• [Instructions to follow]
Repeat the listing below exactly as given.

-- Dataset follows --

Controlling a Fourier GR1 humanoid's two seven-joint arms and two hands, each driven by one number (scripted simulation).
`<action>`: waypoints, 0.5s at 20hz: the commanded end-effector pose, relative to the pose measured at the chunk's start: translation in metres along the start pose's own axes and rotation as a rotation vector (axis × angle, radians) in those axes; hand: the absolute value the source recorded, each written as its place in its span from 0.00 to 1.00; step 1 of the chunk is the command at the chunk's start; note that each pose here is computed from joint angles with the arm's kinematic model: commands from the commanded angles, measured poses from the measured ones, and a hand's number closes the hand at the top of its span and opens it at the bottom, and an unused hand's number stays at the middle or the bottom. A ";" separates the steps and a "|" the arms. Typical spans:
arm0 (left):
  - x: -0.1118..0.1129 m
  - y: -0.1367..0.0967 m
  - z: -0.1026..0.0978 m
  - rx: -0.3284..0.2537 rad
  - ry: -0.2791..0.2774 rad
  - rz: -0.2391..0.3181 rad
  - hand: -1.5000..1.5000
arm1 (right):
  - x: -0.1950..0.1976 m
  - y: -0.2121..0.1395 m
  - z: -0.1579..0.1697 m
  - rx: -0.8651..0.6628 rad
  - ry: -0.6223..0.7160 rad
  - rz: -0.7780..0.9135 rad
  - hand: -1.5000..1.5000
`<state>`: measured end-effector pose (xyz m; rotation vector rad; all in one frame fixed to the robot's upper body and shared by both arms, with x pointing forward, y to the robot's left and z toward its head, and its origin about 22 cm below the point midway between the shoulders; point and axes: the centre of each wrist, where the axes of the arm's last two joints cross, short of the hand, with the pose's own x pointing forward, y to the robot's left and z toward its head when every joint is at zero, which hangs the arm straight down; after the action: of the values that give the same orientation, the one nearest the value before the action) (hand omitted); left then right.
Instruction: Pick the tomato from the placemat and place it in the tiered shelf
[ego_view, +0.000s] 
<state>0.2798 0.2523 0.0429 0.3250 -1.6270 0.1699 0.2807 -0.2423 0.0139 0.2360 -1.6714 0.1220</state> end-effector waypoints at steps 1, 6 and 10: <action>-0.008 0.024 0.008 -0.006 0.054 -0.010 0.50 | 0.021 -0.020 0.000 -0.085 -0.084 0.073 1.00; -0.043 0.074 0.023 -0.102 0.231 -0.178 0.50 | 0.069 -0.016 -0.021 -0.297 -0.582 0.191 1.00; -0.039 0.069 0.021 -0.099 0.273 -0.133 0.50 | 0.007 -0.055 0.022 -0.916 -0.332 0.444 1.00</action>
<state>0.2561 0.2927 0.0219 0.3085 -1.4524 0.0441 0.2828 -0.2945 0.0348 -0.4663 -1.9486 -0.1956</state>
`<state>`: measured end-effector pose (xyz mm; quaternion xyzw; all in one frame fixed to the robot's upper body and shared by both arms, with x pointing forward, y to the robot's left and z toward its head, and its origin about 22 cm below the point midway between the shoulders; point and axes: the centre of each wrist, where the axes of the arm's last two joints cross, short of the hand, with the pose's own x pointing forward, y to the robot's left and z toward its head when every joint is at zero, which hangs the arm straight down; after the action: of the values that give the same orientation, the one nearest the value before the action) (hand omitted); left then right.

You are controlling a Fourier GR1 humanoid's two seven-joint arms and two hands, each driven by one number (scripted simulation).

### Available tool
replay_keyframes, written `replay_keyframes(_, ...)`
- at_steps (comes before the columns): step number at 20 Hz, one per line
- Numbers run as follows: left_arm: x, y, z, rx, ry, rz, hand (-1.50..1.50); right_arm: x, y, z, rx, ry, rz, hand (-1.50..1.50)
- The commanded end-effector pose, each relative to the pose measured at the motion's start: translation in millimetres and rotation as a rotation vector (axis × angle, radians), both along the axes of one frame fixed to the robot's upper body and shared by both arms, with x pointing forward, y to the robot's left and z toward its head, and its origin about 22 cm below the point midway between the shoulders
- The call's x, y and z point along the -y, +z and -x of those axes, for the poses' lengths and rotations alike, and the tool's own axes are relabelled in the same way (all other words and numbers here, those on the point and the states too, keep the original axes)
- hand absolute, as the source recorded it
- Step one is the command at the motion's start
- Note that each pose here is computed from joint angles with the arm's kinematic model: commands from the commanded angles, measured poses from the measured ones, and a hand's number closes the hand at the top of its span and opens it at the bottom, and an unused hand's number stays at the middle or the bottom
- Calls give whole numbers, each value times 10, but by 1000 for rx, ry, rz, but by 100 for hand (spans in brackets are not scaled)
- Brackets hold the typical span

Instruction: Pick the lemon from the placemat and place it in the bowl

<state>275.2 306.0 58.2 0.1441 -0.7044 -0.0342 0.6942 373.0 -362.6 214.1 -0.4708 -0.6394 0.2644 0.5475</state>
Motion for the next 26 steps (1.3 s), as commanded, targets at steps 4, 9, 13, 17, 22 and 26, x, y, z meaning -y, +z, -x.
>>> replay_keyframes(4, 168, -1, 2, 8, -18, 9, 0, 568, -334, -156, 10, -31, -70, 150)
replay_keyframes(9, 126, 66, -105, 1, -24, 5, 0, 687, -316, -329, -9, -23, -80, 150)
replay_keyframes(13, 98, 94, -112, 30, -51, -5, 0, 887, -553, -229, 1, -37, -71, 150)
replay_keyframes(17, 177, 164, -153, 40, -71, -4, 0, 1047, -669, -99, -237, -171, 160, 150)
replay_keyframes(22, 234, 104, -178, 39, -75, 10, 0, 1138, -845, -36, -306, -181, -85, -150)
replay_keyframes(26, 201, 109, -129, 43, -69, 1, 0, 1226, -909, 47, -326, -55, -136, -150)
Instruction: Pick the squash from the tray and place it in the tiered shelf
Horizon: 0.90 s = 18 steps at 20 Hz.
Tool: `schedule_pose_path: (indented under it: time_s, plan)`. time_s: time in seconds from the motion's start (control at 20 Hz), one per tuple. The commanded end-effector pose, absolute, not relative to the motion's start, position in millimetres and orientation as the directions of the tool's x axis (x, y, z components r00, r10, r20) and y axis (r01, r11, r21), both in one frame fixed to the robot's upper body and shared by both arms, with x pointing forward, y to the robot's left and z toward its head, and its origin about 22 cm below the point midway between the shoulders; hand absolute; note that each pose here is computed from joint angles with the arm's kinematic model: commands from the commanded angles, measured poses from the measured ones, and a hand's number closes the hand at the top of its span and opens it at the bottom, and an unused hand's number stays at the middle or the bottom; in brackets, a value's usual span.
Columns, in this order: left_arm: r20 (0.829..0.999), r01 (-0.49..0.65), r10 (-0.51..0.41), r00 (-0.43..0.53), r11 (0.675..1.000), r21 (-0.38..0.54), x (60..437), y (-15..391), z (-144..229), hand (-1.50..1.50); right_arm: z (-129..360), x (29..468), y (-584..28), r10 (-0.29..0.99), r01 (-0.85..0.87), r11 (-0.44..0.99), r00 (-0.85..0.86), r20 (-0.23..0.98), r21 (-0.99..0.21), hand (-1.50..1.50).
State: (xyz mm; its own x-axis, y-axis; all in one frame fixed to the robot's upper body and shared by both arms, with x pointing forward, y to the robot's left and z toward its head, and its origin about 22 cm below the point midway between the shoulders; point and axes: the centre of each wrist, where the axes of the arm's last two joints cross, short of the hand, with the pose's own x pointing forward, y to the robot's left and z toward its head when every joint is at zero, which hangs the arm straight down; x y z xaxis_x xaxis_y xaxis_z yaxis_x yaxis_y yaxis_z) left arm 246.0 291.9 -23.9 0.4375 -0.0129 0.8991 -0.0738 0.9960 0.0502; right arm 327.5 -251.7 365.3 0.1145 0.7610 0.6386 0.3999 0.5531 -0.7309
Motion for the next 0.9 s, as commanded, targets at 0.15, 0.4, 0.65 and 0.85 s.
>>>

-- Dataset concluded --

• [Task response]
Controlling a Fourier GR1 humanoid's two seven-joint arms and two hands, each driven by one number (scripted simulation).
`<action>`: waypoints, 0.5s at 20hz: the commanded end-effector pose, relative to the pose measured at the chunk's start: translation in metres along the start pose's own axes and rotation as a rotation vector (axis × angle, radians) in those axes; hand: the absolute value the source recorded, each written as its place in its span from 0.00 to 1.00; step 1 of the chunk is the command at the chunk's start; note that each pose here is computed from joint angles with the arm's kinematic model: commands from the commanded angles, measured poses from the measured ones, and a hand's number closes the hand at the top of its span and opens it at the bottom, and an unused hand's number stays at the middle or the bottom. A ";" separates the steps and a "|" the arms. Typical spans:
arm0 (left):
  - x: -0.1118..0.1129 m
  - y: -0.1367..0.0967 m
  - z: -0.1026..0.0978 m
  - rx: -0.3284..0.2537 rad
  - ry: -0.2791..0.2774 rad
  - rz: -0.2391..0.3181 rad
  - hand: -1.5000..1.5000
arm1 (right):
  - x: -0.1950..0.1976 m
  - y: -0.2121..0.1395 m
  - z: -0.1579..0.1697 m
  - rx: -0.8651..0.6628 rad
  - ry: -0.6223..0.7160 rad
  - rz: -0.7780..0.9135 rad
  - hand: -1.5000..1.5000
`<state>`: measured end-effector pose (xyz m; rotation vector rad; all in one frame fixed to the robot's upper body and shared by both arms, with x pointing forward, y to the robot's left and z toward its head, and its origin about 22 cm below the point midway between the shoulders; point and axes: the centre of each wrist, where the axes of the arm's last two joints cross, short of the hand, with the pose's own x pointing forward, y to the robot's left and z toward its head when every joint is at zero, which hangs the arm straight down; after the action: of the values that give the same orientation, the one nearest the value before the action) (hand omitted); left then right.
Instruction: Pick the tomato from the placemat and place it in the tiered shelf
[ego_view, +0.000s] 
<state>0.2798 0.2523 0.0429 0.3250 -1.6270 0.1699 0.2807 -0.2423 0.0139 0.2360 -1.6714 0.1220</state> end-effector waypoints at steps 1, 6 and 10: <action>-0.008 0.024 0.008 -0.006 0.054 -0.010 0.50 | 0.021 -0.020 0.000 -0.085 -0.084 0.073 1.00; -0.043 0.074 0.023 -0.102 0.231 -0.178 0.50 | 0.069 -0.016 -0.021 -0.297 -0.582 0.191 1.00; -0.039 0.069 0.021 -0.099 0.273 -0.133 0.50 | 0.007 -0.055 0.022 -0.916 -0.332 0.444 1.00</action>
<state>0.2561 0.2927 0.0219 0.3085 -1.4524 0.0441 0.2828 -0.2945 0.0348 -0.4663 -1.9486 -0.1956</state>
`<state>`: measured end-effector pose (xyz mm; quaternion xyzw; all in one frame fixed to the robot's upper body and shared by both arms, with x pointing forward, y to the robot's left and z toward its head, and its origin about 22 cm below the point midway between the shoulders; point and axes: the centre of each wrist, where the axes of the arm's last two joints cross, short of the hand, with the pose's own x pointing forward, y to the robot's left and z toward its head when every joint is at zero, which hangs the arm straight down; after the action: of the values that give the same orientation, the one nearest the value before the action) (hand omitted); left then right.

You are controlling a Fourier GR1 humanoid's two seven-joint arms and two hands, each driven by one number (scripted simulation).

### Available tool
replay_keyframes, written `replay_keyframes(_, ...)`
- at_steps (comes before the columns): step number at 20 Hz, one per line
- Numbers run as follows: left_arm: x, y, z, rx, ry, rz, hand (-1.50..1.50); right_arm: x, y, z, rx, ry, rz, hand (-1.50..1.50)
- The commanded end-effector pose, each relative to the pose measured at the motion's start: translation in millimetres and rotation as a rotation vector (axis × angle, radians), both along the axes of one frame fixed to the robot's upper body and shared by both arms, with x pointing forward, y to the robot's left and z toward its head, and its origin about 22 cm below the point midway between the shoulders
- The call's x, y and z point along the -y, +z and -x of those axes, for the poses' lengths and rotations alike, and the tool's own axes are relabelled in the same way (all other words and numbers here, those on the point and the states too, keep the original axes)
- hand absolute, as the source recorded it
- Step one is the command at the motion's start
- Note that each pose here is computed from joint angles with the arm's kinematic model: commands from the commanded angles, measured poses from the measured ones, and a hand's number closes the hand at the top of its span and opens it at the bottom, and an unused hand's number stays at the middle or the bottom
- Calls give whole numbers, each value times 10, but by 1000 for rx, ry, rz, but by 100 for hand (spans in brackets are not scaled)
- Brackets hold the typical span

Instruction: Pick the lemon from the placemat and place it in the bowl

<state>275.2 306.0 58.2 0.1441 -0.7044 -0.0342 0.6942 373.0 -362.6 214.1 -0.4708 -0.6394 0.2644 0.5475</state>
Motion for the next 26 steps (1.3 s), as commanded, targets at steps 4, 9, 13, 17, 22 and 26, x, y, z meaning -y, +z, -x.
>>> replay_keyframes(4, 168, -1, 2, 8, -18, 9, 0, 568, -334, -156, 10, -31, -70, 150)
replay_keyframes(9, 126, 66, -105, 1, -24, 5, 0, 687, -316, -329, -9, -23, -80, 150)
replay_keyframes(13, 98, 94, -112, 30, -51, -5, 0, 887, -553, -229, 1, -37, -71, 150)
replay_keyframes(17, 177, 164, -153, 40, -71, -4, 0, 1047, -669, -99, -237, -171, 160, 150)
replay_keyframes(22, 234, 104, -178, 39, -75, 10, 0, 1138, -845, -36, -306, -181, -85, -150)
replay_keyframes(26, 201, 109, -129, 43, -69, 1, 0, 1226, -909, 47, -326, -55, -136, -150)
Instruction: Pick the squash from the tray and place it in the tiered shelf
Horizon: 0.90 s = 18 steps at 20 Hz.
Tool: `schedule_pose_path: (indented under it: time_s, plan)`. time_s: time in seconds from the motion's start (control at 20 Hz), one per tuple. The commanded end-effector pose, absolute, not relative to the motion's start, position in millimetres and orientation as the directions of the tool's x axis (x, y, z components r00, r10, r20) and y axis (r01, r11, r21), both in one frame fixed to the robot's upper body and shared by both arms, with x pointing forward, y to the robot's left and z toward its head, and its origin about 22 cm below the point midway between the shoulders; hand absolute; note that each pose here is computed from joint angles with the arm's kinematic model: commands from the commanded angles, measured poses from the measured ones, and a hand's number closes the hand at the top of its span and opens it at the bottom, and an unused hand's number stays at the middle or the bottom; in brackets, a value's usual span.
Columns, in this order: left_arm: r20 (0.829..0.999), r01 (-0.49..0.65), r10 (-0.51..0.41), r00 (-0.43..0.53), r11 (0.675..1.000), r21 (-0.38..0.54), x (60..437), y (-15..391), z (-144..229), hand (-1.50..1.50); right_arm: z (-129..360), x (29..468), y (-584..28), r10 (-0.29..0.99), r01 (-0.85..0.87), r11 (-0.44..0.99), r00 (-0.85..0.86), r20 (-0.23..0.98), r21 (-0.99..0.21), hand (-1.50..1.50).
State: (xyz mm; its own x-axis, y-axis; all in one frame fixed to the robot's upper body and shared by both arms, with x pointing forward, y to the robot's left and z toward its head, and its origin about 22 cm below the point midway between the shoulders; point and axes: the centre of each wrist, where the axes of the arm's last two joints cross, short of the hand, with the pose's own x pointing forward, y to the robot's left and z toward its head when every joint is at zero, which hangs the arm straight down; x y z xaxis_x xaxis_y xaxis_z yaxis_x yaxis_y yaxis_z) left arm 246.0 291.9 -23.9 0.4375 -0.0129 0.8991 -0.0738 0.9960 0.0502; right arm 327.5 -251.7 365.3 0.1145 0.7610 0.6386 0.3999 0.5531 -0.7309
Motion for the next 0.9 s, as commanded, targets at 0.15, 0.4, 0.65 and 0.85 s.
>>>

No further output is needed here.